Unc104/KIF1A belongs to a class of monomeric kinesin motors that have been thought to possess an unusual motility mechanism. Unlike the unidirectional motion driven by the coordinated actions of the two heads in conventional kinesins, single-headed KIF1A was reported to undergo biased diffusional motion along microtubules. Here, we show that Unc104/KIF1A can dimerize and move unidirectionally and processively with rapid velocities characteristic of transport in living cells. These results suggest that Unc104/KIF1A operates in vivo by a mechanism similar to conventional kinesin and that regulation of motor dimerization may be used to control transport by this class of kinesins.

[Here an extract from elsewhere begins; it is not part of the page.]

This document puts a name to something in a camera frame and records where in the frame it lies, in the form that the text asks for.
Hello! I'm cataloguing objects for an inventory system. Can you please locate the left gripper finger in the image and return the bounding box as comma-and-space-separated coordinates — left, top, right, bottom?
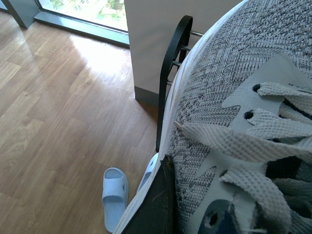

Caenorhabditis elegansUnc104 and the mouse ortholog KIF1A are kinesin motors that transport synaptic vesicle precursors along microtubules from the neuronal cell body to the nerve terminal (1–3). For such long-range transport to be efficient, organelles that encounter a microtubule must move processively. Conventional kinesin, which belongs to a different subfamily of vesicle-transporting kinesins, is dimeric and uses its two motor domains in a coordinated manner to take successive, unidirectional 8-nm steps along the microtubule without dissociating (4). However, KIF1A (2) and Unc104 (5) are monomeric in solution and are thought to operate using a different motility mechanism, because a single KIF1A motor domain has been shown to undergo biased diffusional movement along the microtubule (6). A novel processivity mechanism was proposed that involves an electrostatic interaction between a highly basic loop (the K loop) on the motor domain and the disordered, negatively charged COOH-terminus of tubulin (7,8); a nucleotide-induced rotation of the motor domain is believed to create directional bias (9). However, the observed net motion (0.14 μm/s) (6) is ∼eight times slower than that observed for full-length Unc104/KIF1A-induced movement in vivo (3) and in vitro (2). In addition, biased diffusion was not observed for the C. elegans Unc104 motor domain (5) and may be an artifact of particular motor constructs and buffer condition (10). Hence, the normal mode of motility for this kinesin class [often referred to as the “monomeric” kinesins (11)] has not been clear (12).

Sequence analysis of Unc104/KIF1A (and other members of this kinesin class) revealed potential coiled-coil regions adjacent to the motor domain, the first of which aligns with the neck coiled-coil of conventional kinesin (11), a region believed to play a role in head-head coordination (4). However, the probability of coiled-coil formation is low and may require high motor concentrations for dimerization. We recently found that concentration of Unc104 into lipid rafts facilitated liposome transport along microtubules and that a mutation predicted to destabilize the neck coiled-coil inhibited liposome movement (13). Collectively, these findings raised the possibility that Unc104/KIF1A might dimerize and operate by a two-headed mechanism, and we sought to test this idea using single-molecule analyses.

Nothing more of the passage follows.